Neural Network Prediction of Strong Lensing Systems with Domain Adaptation and Uncertainty Quantification
Shrihan Agarwal, Aleksandra Ćiprijanović, Brian D. Nord
TL;DR
The paper tackles the problem of predicting the strong-lensing Einstein radius $\theta_E$ with reliable uncertainty estimates when transitioning from simulated (source) to real (target) data. It combines Mean-Variance Estimators (MVEs) with Unsupervised Domain Adaptation (UDA) via a total loss $L_{\mathrm{Tot}} = \mathcal{L}_{\beta-\mathrm{NLL}}(\beta_{\mathrm{NLL}}) + \alpha_{\mathrm{UDA}} L_{\mathrm{UDA}}$, aligning latent representations with Maximum Mean Discrepancy (MMD) and training on source labels.
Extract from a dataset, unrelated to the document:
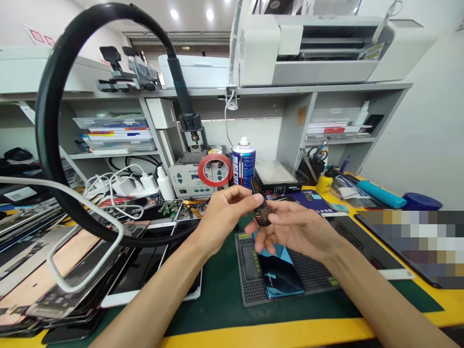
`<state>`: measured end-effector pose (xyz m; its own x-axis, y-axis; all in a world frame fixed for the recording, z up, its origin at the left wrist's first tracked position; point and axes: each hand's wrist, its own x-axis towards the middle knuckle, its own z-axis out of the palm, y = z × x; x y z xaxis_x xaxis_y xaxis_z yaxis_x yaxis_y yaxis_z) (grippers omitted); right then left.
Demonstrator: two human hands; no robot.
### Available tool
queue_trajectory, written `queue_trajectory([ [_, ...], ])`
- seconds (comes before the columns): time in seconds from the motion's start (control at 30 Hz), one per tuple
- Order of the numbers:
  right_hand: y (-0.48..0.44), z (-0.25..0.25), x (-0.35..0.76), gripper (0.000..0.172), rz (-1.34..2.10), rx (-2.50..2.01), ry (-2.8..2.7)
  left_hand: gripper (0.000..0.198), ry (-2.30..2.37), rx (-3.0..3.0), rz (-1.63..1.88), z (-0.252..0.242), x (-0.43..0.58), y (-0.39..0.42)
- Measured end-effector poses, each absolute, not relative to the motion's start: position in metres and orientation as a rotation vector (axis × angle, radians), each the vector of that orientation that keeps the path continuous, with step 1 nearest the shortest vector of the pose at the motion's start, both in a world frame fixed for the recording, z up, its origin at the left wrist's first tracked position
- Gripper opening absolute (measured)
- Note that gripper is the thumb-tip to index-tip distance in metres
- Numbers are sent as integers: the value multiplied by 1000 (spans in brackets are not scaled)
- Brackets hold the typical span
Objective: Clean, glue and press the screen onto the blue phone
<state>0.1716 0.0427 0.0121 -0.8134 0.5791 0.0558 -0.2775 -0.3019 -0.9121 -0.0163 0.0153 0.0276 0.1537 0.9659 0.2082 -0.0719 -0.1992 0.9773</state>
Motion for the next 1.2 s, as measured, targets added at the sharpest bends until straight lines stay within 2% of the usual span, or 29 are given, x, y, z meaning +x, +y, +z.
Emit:
queue_trajectory([
  [0.1, 42, 10, 168, 31, 2090, -459, -1425, 28, 1035, 1471, 1373, 25, -14, 15],
  [0.3, 44, 7, 165, 19, 2052, -444, -1449, 32, 955, 1397, 1368, 25, -13, 16],
  [1.2, 45, 4, 167, 20, 2055, -413, -1463, 36, 1017, 1458, 1279, 25, -13, 16],
])
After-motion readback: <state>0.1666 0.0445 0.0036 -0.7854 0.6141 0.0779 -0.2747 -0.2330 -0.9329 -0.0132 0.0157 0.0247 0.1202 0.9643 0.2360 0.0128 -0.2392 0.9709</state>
The key finding is that UDA significantly improves target-domain accuracy and calibration, with mean residuals dropping from $0.0818$ arcsec to $0.0425$ arcsec and uncertainties becoming better calibrated, while source and target embeddings align under MVE-UDA. This approach paves the way for applying MVEs to real observational data from surveys like DES and future projects, enhancing the practical utility of neural-network-based lens modeling for cosmology.
Abstract
Modeling strong gravitational lenses is computationally expensive for the complex data from modern and next-generation cosmic surveys. Deep learning has emerged as a promising approach for finding lenses and predicting lensing parameters, such as the Einstein radius. Mean-variance Estimators (MVEs) are a common approach for obtaining aleatoric (data) uncertainties from a neural network prediction. However, neural networks have not been demonstrated to perform well on out-of-domain target data successfully - e.g., when trained on simulated data and applied to real, observational data. In this work, we perform the first study of the efficacy of MVEs in combination with unsupervised domain adaptation (UDA) on strong lensing data. The source domain data is noiseless, and the target domain data has noise mimicking modern cosmology surveys. We find that adding UDA to MVE increases the accuracy on the target data by a factor of about two over an MVE model without UDA. Including UDA also permits much more well-calibrated aleatoric uncertainty predictions. Advancements in this approach may enable future applications of MVE models to real observational data.